[Dataset excerpts]
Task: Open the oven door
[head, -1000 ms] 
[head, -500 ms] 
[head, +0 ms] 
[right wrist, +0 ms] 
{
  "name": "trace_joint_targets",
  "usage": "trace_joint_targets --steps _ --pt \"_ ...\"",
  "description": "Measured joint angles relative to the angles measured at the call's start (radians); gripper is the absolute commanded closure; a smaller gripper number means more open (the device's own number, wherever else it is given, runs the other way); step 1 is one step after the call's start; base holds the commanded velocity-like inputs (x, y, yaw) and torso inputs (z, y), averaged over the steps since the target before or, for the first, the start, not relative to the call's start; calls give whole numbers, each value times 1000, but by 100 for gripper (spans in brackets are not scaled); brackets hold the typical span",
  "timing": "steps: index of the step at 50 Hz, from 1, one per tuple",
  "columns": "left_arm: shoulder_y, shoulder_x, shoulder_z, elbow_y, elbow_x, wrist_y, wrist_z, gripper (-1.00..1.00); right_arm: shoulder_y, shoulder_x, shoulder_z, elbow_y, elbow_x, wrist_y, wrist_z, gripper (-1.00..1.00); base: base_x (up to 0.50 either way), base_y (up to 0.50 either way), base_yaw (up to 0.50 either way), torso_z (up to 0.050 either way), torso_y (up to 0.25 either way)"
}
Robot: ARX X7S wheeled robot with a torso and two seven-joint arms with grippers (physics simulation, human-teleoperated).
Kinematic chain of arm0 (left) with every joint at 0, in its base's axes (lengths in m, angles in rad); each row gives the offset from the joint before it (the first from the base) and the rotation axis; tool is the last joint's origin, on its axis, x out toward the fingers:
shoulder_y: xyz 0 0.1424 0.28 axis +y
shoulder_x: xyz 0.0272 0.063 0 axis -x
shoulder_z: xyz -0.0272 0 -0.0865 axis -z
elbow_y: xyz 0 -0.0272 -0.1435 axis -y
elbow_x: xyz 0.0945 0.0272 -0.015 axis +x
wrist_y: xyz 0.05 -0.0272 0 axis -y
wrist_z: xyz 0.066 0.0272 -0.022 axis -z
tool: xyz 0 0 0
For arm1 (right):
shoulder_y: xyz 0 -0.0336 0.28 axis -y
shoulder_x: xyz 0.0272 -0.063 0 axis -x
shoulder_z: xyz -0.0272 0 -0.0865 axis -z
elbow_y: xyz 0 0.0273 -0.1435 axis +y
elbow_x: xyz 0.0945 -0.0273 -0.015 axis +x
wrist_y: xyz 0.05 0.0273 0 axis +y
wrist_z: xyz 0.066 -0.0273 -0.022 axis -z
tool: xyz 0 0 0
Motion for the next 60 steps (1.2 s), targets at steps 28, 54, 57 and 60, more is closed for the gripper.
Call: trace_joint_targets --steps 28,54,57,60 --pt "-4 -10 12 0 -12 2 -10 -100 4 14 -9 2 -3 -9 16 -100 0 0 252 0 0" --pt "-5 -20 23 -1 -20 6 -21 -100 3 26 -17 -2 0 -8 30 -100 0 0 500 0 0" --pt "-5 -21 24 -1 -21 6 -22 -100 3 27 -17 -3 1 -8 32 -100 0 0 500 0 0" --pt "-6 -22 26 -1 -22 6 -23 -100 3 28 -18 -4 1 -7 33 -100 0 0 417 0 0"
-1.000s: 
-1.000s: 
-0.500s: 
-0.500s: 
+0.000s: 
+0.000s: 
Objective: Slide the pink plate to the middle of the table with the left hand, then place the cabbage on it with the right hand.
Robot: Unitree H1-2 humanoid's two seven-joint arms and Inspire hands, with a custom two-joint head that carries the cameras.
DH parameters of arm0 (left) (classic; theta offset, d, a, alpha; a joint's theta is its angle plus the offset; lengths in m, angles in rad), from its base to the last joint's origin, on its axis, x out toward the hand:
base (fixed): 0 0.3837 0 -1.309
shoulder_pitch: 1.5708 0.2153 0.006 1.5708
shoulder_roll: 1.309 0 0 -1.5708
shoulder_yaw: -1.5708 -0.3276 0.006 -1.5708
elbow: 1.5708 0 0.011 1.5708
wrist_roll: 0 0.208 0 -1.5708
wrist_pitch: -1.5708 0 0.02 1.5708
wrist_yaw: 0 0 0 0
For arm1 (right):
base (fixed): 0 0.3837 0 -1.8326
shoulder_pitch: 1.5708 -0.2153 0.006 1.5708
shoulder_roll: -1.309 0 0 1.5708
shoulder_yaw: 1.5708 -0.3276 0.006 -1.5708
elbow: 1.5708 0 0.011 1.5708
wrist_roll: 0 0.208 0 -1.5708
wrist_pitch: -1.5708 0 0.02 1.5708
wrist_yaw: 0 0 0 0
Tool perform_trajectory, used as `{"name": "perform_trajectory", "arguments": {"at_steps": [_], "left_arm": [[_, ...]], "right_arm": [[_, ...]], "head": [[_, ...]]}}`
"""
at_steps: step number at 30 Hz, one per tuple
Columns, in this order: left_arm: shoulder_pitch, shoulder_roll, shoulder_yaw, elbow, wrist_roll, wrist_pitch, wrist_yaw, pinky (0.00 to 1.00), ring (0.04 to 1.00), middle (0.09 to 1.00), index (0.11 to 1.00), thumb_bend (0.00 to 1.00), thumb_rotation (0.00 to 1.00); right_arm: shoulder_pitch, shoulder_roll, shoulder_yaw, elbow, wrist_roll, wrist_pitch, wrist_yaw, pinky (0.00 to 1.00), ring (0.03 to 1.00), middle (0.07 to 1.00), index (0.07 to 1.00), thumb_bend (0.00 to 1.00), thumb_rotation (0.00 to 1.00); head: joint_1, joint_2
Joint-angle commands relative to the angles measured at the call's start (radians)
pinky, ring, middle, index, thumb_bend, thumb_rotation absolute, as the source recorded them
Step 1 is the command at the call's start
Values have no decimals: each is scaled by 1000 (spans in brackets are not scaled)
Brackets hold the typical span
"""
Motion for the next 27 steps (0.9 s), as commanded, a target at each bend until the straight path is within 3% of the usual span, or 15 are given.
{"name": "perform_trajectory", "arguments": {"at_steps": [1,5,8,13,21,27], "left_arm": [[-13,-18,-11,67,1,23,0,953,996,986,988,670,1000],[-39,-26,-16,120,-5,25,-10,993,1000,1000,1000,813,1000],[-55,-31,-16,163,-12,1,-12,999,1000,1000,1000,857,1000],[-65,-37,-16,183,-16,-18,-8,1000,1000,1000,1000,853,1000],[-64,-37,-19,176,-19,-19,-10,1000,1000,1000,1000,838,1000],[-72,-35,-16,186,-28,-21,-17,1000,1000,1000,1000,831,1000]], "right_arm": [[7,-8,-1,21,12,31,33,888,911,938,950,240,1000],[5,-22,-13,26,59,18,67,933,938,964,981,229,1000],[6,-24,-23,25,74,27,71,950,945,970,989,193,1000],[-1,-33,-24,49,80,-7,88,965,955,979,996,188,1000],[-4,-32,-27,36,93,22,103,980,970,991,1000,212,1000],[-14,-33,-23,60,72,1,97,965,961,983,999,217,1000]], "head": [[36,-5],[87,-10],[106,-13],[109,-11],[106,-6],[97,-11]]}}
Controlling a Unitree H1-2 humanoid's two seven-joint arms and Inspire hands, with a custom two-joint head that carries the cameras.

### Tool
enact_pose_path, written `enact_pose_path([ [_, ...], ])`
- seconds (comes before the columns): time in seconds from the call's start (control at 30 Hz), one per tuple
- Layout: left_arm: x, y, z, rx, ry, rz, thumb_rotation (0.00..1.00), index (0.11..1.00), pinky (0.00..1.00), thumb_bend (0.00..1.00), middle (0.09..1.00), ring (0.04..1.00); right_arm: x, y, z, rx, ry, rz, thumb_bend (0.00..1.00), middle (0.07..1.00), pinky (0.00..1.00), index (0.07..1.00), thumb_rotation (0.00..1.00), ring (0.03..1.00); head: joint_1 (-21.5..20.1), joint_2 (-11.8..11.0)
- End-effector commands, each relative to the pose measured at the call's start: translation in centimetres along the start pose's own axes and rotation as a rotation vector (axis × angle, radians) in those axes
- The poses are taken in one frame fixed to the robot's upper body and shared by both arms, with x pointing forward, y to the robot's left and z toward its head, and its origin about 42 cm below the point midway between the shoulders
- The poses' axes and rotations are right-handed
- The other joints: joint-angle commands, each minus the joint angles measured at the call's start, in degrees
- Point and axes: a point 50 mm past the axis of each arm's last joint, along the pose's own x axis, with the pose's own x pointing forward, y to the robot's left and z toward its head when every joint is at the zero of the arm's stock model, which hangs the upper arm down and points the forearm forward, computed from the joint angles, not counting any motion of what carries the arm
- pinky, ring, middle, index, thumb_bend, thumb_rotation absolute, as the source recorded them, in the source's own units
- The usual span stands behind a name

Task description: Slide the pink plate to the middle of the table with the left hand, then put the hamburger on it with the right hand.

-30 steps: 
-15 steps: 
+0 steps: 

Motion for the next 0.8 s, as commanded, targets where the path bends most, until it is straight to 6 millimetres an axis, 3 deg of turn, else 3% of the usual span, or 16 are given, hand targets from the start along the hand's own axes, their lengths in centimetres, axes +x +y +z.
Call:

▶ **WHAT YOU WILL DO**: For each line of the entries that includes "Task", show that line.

▶ **EXERCISE OUTPUT**:
Task: Open the oven door
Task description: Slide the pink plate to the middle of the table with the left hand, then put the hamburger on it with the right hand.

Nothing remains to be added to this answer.